*DIRECTIONS*:
Can you reproduce the data beneath, keeping every line exact?
───── STORED DATA
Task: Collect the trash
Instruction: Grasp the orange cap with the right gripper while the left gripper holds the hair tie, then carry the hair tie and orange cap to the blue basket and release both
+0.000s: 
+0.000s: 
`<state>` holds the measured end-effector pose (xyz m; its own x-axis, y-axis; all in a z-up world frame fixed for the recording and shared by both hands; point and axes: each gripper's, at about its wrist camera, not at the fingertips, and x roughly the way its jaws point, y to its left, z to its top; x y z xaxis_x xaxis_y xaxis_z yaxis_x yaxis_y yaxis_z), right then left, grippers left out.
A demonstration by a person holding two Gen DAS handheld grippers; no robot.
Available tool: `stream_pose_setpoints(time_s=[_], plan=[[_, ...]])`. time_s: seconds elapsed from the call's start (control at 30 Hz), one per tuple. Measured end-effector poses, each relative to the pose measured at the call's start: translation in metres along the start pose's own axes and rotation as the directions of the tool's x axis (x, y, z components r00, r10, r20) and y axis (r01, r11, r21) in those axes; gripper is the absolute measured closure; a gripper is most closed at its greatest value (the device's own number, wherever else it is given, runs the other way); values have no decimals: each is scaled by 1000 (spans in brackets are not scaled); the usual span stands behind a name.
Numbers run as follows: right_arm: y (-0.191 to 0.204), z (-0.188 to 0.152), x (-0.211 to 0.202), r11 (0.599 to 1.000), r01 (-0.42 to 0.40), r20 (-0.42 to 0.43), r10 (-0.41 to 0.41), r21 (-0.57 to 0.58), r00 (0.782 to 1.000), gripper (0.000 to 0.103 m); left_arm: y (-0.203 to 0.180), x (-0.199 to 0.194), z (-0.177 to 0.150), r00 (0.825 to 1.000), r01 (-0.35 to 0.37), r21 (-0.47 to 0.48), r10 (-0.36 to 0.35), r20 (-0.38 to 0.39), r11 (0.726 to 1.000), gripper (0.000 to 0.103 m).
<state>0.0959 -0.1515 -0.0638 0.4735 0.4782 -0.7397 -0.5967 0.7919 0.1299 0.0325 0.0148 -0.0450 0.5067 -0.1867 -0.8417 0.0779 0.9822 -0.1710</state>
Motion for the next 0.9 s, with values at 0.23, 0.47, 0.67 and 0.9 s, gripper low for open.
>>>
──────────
*EXERCISE RESPONSE*:
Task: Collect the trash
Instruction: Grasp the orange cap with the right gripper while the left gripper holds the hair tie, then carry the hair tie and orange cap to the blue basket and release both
+0.000s: 
+0.000s: 
`<state>` holds the measured end-effector pose (xyz m; its own x-axis, y-axis; all in a z-up world frame fixed for the recording and shared by both hands; point and axes: each gripper's, at about its wrist camera, not at the fingertips, and x roughly the way its jaws point, y to its left, z to its top; x y z xaxis_x xaxis_y xaxis_z yaxis_x yaxis_y yaxis_z), right then left, grippers left out.
A demonstration by a person holding two Gen DAS handheld grippers; no robot.
Available tool: `stream_pose_setpoints(time_s=[_], plan=[[_, ...]])`. time_s: seconds elapsed from the call's start (control at 30 Hz), one per tuple. Measured end-effector poses, each relative to the pose measured at the call's start: translation in metres along the start pose's own axes and rotation as the directions of the tool's x axis (x, y, z components r00, r10, r20) and y axis (r01, r11, r21) in those axes; gripper is the absolute measured closure; a gripper is most closed at its greatest value (the device's own number, wherever else it is given, runs the other way); values have no decimals: each is scaled by 1000 (spans in brackets are not scaled); the usual span stands behind a name.
Numbers run as follows: right_arm: y (-0.191 to 0.204), z (-0.188 to 0.152), x (-0.211 to 0.202), r11 (0.599 to 1.000), r01 (-0.42 to 0.40), r20 (-0.42 to 0.43), r10 (-0.41 to 0.41), r21 (-0.57 to 0.58), r00 (0.782 to 1.000), gripper (0.000 to 0.103 m); left_arm: y (-0.203 to 0.180), x (-0.199 to 0.194), z (-0.177 to 0.150), r00 (0.825 to 1.000), r01 (-0.35 to 0.37), r21 (-0.47 to 0.48), r10 (-0.36 to 0.35), r20 (-0.38 to 0.39), r11 (0.726 to 1.000), gripper (0.000 to 0.103 m).
<state>0.0959 -0.1515 -0.0638 0.4735 0.4782 -0.7397 -0.5967 0.7919 0.1299 0.0325 0.0148 -0.0450 0.5067 -0.1867 -0.8417 0.0779 0.9822 -0.1710</state>
Motion for the next 0.9 s, with values at 0.23, 0.47, 0.67 and 0.9 s, gripper low for open.
>>>

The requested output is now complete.